| PROBLEM DETAILS |
In the listing that follows, locate the line containing "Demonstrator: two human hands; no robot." and the line containing "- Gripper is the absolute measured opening". Retype exactly those two lines and every line between them, and nothing more.

------------------------------------------------

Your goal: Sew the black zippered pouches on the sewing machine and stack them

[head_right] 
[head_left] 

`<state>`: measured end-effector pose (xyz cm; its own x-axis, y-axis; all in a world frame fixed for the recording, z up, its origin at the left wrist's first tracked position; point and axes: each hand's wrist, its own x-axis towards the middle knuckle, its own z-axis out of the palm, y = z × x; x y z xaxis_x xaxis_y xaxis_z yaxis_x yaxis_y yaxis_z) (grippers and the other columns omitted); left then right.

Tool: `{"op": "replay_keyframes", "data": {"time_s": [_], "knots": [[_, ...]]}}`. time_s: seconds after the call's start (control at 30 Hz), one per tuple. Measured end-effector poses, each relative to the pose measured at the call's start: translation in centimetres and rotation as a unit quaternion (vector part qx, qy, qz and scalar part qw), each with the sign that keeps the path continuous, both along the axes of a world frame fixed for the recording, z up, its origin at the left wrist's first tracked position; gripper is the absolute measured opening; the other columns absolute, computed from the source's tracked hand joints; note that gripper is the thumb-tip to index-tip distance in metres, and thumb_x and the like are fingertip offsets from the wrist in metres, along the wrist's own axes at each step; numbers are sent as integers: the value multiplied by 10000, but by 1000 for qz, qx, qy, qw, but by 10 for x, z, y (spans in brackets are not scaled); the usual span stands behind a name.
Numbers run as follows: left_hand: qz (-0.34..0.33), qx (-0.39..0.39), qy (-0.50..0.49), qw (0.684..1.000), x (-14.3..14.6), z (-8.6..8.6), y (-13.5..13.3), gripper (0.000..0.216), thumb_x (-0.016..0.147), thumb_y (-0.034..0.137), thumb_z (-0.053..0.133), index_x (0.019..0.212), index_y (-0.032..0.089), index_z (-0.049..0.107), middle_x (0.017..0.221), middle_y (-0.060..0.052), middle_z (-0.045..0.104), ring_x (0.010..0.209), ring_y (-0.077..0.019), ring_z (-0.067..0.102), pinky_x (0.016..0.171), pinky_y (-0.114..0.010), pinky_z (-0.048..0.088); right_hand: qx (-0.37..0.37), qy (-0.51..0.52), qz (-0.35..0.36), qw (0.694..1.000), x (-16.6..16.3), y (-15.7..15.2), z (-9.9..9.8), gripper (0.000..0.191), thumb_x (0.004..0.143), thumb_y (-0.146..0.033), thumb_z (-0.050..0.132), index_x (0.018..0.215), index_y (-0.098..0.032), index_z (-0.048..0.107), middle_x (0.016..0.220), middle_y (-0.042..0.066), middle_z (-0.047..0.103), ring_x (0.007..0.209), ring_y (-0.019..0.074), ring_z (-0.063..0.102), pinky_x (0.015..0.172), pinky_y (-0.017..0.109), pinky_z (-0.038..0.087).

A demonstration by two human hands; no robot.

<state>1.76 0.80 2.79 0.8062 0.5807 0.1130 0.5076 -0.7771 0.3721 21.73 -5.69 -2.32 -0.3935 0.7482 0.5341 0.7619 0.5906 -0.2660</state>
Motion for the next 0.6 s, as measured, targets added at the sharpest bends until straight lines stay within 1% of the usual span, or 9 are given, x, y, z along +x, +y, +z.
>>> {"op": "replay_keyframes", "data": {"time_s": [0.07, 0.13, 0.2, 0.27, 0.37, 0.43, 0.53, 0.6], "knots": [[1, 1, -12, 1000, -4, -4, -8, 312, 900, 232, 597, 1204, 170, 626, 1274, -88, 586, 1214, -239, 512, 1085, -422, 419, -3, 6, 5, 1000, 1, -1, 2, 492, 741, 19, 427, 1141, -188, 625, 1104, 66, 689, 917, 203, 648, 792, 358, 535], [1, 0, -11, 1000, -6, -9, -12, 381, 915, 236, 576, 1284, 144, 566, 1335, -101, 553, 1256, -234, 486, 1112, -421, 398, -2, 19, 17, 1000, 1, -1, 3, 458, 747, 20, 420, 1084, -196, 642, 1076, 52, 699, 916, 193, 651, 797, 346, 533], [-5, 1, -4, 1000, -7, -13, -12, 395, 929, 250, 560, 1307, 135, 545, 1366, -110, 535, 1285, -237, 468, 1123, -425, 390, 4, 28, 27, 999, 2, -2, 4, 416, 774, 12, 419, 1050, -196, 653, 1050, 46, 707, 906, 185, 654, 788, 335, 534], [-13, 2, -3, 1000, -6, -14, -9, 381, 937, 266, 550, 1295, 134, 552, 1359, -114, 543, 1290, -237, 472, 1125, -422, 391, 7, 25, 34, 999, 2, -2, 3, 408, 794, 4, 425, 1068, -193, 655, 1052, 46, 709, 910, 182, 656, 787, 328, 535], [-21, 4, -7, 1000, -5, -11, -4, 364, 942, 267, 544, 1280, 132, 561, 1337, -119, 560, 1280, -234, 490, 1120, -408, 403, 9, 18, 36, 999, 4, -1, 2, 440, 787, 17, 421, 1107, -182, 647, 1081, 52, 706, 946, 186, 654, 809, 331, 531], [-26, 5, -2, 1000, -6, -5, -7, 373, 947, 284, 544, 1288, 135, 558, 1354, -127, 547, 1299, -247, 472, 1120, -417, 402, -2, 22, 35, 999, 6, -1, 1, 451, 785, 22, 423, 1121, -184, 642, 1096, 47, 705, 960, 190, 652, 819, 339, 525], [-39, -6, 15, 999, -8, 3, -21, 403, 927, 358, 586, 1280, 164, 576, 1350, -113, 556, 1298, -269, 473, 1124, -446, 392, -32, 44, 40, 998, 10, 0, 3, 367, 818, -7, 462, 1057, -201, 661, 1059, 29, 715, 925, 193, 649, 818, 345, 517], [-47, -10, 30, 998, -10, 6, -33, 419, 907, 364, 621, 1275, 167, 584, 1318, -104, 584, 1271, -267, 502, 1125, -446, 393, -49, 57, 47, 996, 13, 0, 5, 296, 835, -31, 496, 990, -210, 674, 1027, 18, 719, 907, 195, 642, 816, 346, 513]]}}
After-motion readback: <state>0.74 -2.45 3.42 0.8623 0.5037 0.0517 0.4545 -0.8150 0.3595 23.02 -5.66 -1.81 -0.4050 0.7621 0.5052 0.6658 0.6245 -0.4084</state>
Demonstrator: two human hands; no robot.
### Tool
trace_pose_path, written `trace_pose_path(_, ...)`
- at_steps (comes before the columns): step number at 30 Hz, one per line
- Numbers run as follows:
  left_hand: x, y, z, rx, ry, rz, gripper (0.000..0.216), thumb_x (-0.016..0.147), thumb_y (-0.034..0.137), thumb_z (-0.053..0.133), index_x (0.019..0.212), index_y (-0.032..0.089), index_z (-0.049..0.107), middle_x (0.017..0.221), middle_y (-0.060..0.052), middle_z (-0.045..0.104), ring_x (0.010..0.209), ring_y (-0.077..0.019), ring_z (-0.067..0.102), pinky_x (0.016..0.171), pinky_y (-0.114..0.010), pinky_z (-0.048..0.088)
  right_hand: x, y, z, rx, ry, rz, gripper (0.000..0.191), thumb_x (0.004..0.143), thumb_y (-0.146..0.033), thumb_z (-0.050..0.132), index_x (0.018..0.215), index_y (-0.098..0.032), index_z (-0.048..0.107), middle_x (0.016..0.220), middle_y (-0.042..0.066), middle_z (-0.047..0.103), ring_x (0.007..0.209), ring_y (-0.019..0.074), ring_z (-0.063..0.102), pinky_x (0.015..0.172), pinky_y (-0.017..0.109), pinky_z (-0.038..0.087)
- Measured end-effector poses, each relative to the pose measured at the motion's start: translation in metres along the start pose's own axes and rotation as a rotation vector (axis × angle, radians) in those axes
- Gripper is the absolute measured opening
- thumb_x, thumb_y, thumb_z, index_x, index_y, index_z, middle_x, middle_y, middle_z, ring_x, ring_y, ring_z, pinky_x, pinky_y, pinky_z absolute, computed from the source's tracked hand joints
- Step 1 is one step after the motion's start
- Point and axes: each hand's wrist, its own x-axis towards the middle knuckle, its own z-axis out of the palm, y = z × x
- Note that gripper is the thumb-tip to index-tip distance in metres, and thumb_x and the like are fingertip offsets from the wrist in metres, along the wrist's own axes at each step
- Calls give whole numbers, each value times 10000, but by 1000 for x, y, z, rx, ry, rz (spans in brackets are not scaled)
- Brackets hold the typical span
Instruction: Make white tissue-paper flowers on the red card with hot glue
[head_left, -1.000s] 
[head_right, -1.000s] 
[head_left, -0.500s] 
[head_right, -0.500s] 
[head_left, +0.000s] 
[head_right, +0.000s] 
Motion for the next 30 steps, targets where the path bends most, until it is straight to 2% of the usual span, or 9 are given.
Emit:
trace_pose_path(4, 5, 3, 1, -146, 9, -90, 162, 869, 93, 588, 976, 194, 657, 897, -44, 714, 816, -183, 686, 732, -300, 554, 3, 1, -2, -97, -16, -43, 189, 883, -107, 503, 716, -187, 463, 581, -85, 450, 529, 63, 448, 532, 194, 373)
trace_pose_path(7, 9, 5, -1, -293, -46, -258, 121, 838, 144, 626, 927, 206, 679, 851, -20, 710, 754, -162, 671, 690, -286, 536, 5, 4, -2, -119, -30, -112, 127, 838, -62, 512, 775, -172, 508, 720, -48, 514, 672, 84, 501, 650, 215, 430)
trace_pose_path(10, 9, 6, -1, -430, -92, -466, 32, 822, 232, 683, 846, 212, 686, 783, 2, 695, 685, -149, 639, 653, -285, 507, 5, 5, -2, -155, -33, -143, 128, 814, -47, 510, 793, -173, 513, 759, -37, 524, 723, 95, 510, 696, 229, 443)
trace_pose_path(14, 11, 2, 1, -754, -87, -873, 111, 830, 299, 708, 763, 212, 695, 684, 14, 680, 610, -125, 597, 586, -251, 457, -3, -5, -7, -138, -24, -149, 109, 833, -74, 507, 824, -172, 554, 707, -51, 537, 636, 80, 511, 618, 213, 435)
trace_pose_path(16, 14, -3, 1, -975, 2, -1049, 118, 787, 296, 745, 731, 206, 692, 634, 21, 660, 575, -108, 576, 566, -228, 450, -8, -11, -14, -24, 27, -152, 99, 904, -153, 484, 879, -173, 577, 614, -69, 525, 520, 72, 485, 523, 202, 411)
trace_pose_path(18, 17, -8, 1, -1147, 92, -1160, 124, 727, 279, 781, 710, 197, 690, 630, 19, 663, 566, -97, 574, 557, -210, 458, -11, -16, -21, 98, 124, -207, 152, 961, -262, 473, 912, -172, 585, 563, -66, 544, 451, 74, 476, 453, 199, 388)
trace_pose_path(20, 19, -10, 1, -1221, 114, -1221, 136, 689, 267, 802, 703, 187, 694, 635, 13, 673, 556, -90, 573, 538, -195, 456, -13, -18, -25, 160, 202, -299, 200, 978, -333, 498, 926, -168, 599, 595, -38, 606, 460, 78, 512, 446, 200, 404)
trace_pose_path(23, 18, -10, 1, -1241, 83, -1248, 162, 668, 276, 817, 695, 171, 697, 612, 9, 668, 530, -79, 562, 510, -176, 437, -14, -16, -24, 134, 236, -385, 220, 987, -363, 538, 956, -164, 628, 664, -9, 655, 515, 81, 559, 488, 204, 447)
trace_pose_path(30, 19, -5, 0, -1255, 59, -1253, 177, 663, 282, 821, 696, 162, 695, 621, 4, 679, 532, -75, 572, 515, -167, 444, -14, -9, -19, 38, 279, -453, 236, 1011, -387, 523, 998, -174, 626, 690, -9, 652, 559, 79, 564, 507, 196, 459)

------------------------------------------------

| RESULT OF THE EXERCISE |
Demonstrator: two human hands; no robot.
### Tool
trace_pose_path, written `trace_pose_path(_, ...)`
- at_steps (comes before the columns): step number at 30 Hz, one per line
- Numbers run as follows:
  left_hand: x, y, z, rx, ry, rz, gripper (0.000..0.216), thumb_x (-0.016..0.147), thumb_y (-0.034..0.137), thumb_z (-0.053..0.133), index_x (0.019..0.212), index_y (-0.032..0.089), index_z (-0.049..0.107), middle_x (0.017..0.221), middle_y (-0.060..0.052), middle_z (-0.045..0.104), ring_x (0.010..0.209), ring_y (-0.077..0.019), ring_z (-0.067..0.102), pinky_x (0.016..0.171), pinky_y (-0.114..0.010), pinky_z (-0.048..0.088)
  right_hand: x, y, z, rx, ry, rz, gripper (0.000..0.191), thumb_x (0.004..0.143), thumb_y (-0.146..0.033), thumb_z (-0.050..0.132), index_x (0.018..0.215), index_y (-0.098..0.032), index_z (-0.048..0.107), middle_x (0.016..0.220), middle_y (-0.042..0.066), middle_z (-0.047..0.103), ring_x (0.007..0.209), ring_y (-0.019..0.074), ring_z (-0.063..0.102), pinky_x (0.015..0.172), pinky_y (-0.017..0.109), pinky_z (-0.038..0.087)
- Measured end-effector poses, each relative to the pose measured at the motion's start: translation in metres along the start pose's own axes and rotation as a rotation vector (axis × angle, radians) in those axes
- Gripper is the absolute measured opening

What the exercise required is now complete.